Since April last year around 8,000 people have benefitted from treatment ‘swaps’ helping to maintain cancer treatment in the face of coronavirus. Since the start of the pandemic, more than 250,000 people started treatment for cancer and the NHS has adopted an approach that they say is effective and less risky. These ‘swaps’ started at the beginning of the pandemic, and now patient access to these drugs will now be extended until the summer, with the potential to extend until the end of March next year.
So what is included in the ‘swaps?’ There are more than 30 different drugs that are available to treat patients, offering benefits such as fewer hospital visits or a reduced impact on their immune system. Targeted hormone therapies such as enzalutamide for prostate cancer and broadened use of lenalidomide in the treatment of myeloma – bone marrow cancer – are among the options available for clinicians to choose from. For ovarian cancer, some patients can receive trametinib as a tablet alternative to chemotherapy and thus, reduce the impact on their immune systems.
This method of ‘Covid friendly’ treatments is part of The NHS Long Term Plan which is committed to using cutting edge treatment and technology to save and improve patients’ lives. The ‘Covid-friendly’ cancer treatments are among a string of NHS innovations that have helped patients to access treatment safely throughout the pandemic.
During the first wave of the pandemic, the NHS made up to 10,000 chemo deliveries to patients’ doorsteps, introduced Covid-secure surgery hubs and fast tracked stereotactic ablative radiotherapy (SABR) which requires five doses rather than up to 30 with standard radiotherapy. NHS England has also introduced new ways of testing patients for cancer including piloting mini cameras that patients can swallow to test for bowel cancer.

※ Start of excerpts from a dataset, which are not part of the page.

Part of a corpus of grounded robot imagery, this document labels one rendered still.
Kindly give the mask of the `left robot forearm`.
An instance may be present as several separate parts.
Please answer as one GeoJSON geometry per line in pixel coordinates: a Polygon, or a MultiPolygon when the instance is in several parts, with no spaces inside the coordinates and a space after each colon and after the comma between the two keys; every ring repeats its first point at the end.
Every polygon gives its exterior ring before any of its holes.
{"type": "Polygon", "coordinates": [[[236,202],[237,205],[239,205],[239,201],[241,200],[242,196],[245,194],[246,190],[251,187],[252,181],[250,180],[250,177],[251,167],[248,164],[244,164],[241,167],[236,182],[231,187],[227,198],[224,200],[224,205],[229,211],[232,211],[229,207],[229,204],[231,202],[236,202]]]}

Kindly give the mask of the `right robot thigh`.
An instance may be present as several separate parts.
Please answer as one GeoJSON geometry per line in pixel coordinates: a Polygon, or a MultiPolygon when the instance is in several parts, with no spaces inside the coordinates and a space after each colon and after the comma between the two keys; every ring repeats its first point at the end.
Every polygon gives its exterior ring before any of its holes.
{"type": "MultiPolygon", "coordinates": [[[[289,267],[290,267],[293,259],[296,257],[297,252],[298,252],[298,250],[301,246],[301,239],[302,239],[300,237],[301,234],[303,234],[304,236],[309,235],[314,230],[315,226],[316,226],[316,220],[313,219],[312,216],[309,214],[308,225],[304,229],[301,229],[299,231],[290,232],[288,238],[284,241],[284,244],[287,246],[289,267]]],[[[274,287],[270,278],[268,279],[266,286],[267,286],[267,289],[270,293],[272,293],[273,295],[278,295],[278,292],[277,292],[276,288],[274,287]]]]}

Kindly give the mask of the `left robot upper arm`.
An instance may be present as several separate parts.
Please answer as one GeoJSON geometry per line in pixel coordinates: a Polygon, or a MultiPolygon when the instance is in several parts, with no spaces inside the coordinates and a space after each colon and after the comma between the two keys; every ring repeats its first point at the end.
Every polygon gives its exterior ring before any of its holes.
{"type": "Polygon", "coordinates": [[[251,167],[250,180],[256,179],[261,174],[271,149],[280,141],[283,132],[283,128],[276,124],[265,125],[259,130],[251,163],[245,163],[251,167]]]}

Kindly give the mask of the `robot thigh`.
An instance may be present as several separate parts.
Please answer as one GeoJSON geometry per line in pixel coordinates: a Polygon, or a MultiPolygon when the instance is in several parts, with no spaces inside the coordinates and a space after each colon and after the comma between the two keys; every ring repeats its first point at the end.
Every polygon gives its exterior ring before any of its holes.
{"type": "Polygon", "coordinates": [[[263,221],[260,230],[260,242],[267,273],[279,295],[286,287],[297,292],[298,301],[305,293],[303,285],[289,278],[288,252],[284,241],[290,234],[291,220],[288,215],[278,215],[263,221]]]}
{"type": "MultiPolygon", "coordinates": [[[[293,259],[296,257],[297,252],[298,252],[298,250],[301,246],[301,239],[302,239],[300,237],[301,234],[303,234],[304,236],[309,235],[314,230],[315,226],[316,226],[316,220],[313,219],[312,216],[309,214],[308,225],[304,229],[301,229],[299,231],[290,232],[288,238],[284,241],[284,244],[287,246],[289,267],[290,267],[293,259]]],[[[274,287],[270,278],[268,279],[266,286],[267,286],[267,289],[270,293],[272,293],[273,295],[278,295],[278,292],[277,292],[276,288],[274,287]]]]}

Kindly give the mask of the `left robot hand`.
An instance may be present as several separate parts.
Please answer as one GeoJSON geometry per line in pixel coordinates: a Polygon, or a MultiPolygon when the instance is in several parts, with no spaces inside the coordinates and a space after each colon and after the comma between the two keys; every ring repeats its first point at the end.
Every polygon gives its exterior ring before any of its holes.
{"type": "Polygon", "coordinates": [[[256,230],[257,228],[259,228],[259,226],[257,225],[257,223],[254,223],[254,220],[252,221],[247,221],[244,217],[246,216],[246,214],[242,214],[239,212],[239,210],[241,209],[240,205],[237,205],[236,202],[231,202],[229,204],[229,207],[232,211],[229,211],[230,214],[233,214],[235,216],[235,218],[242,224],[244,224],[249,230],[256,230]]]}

Professor Peter Johnson, NHS clinical director for cancer said: “Cancer has been a priority throughout the pandemic which is why NHS staff have fast-tracked patient access to more convenient and kinder treatments to provide as many people as possible with safe and effective care, even as the NHS cared for more than 380 000 people seriously ill with Covid.”
Recent analysis showed that when NHS England introduced the new cancer therapies, it boosted the number of people having cancer treatments during the pandemic, when treatment might otherwise have been delayed or not safe to give at all. Professor Johnson added “Extending the use of ‘Covid-friendly’ treatments for cancer is another example of how we are embracing the full range of treatment options and bringing the NHS to patients at home in many cases.”
The NHS put in place a £160 million initiative last year so that people with cancer could benefit from alternative, more covid friendly treatments. Annwen Jones OBE, Chief Executive of Target Ovarian Cancer, said: “This flexible approach to access to cancer drugs is to be welcomed, particularly during a global pandemic. It ensures that women with a rare type of ovarian cancer have access to the best possible treatments for them, bringing hope to a lot of families at a very difficult time.”
The NHS has adopted new approaches to treat patients, but the rollout of the ‘swap’ scheme has been hugely successful. Particularly with keeping patients safe from coronavirus and the fact more people have accessed treatment since the start of the pandemic. This could well be an approach that the NHS continues to adopt even post summer.